BRIEF: Once the line with "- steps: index" is found in the data, output it and each following line exactly, up to and including the line with "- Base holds", and nothing before or after.

[Records from a data source]
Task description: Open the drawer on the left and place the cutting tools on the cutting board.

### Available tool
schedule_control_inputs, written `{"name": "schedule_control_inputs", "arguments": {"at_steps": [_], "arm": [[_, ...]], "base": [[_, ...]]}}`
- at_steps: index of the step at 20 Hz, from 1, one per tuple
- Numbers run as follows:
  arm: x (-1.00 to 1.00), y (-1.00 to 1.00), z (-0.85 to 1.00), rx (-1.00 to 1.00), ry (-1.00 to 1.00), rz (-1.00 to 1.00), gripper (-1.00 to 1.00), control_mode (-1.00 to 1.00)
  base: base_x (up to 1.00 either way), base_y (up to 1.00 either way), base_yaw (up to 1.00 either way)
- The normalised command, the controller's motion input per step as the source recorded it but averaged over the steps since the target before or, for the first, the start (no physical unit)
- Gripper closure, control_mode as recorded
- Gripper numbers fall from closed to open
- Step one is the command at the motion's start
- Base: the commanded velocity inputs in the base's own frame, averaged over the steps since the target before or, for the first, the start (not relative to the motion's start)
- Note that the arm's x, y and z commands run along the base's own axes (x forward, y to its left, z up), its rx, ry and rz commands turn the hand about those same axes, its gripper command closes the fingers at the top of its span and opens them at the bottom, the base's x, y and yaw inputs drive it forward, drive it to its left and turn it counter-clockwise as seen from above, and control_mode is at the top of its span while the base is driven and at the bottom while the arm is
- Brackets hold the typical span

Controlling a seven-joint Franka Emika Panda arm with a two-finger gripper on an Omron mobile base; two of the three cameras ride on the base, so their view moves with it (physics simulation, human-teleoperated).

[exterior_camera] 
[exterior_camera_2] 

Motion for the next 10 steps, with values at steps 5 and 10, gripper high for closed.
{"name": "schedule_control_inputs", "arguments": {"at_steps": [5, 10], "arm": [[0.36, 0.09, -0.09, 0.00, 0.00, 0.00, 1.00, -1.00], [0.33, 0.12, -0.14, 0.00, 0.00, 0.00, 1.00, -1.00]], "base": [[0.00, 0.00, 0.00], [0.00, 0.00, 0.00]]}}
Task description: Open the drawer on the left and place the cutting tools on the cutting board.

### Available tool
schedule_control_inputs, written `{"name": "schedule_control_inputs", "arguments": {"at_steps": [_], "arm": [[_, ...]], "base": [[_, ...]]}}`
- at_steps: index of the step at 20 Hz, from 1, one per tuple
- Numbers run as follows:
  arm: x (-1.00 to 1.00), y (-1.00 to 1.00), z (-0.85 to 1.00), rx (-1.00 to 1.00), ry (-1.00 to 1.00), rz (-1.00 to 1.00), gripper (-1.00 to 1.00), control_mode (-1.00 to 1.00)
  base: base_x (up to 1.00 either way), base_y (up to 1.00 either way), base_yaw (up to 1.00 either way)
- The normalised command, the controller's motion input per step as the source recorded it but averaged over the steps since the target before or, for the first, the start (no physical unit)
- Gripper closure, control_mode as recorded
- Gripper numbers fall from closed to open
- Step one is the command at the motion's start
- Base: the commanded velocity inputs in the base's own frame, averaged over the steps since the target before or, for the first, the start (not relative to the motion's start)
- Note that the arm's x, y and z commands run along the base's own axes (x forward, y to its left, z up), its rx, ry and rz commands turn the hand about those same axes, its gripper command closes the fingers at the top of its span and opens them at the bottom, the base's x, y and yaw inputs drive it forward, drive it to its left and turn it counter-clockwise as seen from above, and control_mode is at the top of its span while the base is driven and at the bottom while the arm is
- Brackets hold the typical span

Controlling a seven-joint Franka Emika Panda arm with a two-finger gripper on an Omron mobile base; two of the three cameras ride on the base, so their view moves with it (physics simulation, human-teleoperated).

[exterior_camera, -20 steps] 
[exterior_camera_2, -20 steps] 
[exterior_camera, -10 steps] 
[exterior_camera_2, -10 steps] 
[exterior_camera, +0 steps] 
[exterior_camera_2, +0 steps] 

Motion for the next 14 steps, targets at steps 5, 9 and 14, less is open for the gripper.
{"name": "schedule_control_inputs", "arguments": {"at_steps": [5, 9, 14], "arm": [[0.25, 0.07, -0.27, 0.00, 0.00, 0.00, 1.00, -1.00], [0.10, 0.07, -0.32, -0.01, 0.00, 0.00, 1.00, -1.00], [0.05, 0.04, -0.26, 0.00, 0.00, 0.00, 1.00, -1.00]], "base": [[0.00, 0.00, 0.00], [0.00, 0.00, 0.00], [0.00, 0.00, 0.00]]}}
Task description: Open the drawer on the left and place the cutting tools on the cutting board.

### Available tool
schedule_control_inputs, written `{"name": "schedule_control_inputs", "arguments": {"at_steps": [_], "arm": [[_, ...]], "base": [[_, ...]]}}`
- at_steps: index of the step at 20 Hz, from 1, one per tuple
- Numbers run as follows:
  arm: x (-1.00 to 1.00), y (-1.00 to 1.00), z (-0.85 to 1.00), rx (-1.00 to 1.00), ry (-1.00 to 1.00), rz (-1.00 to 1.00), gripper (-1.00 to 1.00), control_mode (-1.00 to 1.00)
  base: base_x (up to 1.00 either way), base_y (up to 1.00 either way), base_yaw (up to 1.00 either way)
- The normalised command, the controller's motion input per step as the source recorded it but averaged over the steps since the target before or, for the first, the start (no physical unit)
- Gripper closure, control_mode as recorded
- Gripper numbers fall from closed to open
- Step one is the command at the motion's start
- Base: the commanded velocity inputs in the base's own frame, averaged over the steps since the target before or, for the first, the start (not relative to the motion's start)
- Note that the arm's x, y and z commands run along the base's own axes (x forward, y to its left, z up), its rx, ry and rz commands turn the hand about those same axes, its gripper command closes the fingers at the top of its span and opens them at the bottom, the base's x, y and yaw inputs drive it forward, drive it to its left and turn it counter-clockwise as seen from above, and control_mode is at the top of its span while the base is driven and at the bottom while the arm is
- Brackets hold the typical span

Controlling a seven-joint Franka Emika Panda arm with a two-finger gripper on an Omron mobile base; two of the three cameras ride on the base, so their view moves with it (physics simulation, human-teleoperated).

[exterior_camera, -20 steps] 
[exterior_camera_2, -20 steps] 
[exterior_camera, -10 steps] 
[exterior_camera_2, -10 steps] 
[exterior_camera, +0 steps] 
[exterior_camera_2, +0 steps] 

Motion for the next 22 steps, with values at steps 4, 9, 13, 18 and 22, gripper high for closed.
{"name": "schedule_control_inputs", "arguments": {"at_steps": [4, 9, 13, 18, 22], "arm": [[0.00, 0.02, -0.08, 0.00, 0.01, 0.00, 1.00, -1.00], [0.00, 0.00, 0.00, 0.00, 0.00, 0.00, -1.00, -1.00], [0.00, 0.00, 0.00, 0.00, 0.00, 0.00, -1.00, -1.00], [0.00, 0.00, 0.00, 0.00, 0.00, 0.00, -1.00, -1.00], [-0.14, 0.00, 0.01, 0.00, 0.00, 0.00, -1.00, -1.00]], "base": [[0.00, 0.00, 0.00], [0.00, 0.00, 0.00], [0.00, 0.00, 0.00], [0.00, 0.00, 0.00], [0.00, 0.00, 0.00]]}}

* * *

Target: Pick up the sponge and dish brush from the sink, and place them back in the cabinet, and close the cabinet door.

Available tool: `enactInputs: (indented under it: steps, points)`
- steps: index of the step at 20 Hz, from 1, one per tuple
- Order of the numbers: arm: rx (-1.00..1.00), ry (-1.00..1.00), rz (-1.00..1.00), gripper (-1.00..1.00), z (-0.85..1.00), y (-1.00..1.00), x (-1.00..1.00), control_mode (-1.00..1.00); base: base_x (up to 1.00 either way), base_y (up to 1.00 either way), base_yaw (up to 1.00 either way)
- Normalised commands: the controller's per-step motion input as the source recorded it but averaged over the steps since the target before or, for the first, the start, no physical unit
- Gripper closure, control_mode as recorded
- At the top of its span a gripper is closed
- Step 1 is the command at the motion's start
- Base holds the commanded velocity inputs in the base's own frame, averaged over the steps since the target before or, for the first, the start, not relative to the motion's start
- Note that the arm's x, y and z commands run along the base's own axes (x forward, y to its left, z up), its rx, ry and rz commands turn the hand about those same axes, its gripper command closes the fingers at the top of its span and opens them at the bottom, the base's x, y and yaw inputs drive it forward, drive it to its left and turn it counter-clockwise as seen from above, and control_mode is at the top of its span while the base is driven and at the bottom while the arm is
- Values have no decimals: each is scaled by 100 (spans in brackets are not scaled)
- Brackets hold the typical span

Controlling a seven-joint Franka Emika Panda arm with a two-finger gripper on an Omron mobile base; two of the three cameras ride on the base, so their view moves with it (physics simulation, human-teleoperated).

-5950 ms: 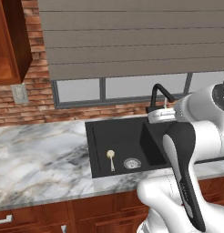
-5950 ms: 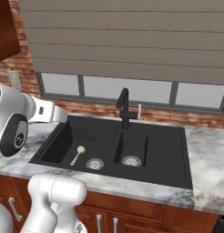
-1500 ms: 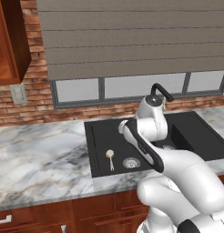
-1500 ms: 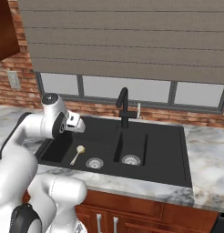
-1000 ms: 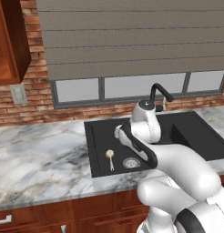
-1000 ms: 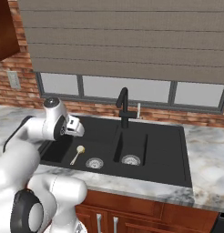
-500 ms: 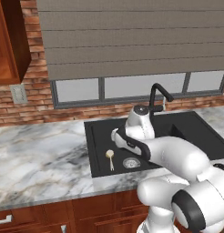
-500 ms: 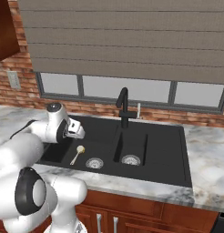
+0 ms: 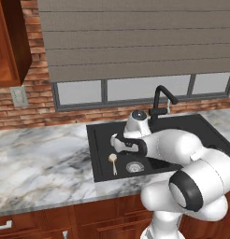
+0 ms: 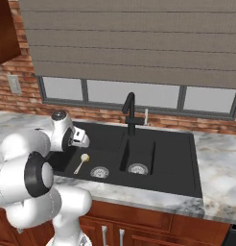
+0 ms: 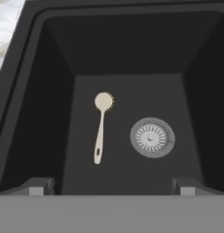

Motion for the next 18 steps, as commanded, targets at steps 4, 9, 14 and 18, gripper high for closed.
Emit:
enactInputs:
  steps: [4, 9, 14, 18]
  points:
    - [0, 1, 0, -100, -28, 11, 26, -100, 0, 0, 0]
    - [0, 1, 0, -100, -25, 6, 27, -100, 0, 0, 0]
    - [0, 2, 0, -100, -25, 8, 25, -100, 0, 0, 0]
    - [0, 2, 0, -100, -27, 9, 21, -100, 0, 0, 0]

EXERCISE OUTPUT:
- steps: index of the step at 20 Hz, from 1, one per tuple
- Order of the numbers: arm: rx (-1.00..1.00), ry (-1.00..1.00), rz (-1.00..1.00), gripper (-1.00..1.00), z (-0.85..1.00), y (-1.00..1.00), x (-1.00..1.00), control_mode (-1.00..1.00); base: base_x (up to 1.00 either way), base_y (up to 1.00 either way), base_yaw (up to 1.00 either way)
- Normalised commands: the controller's per-step motion input as the source recorded it but averaged over the steps since the target before or, for the first, the start, no physical unit
- Gripper closure, control_mode as recorded
- At the top of its span a gripper is closed
- Step 1 is the command at the motion's start
- Base holds the commanded velocity inputs in the base's own frame, averaged over the steps since the target before or, for the first, the start, not relative to the motion's start

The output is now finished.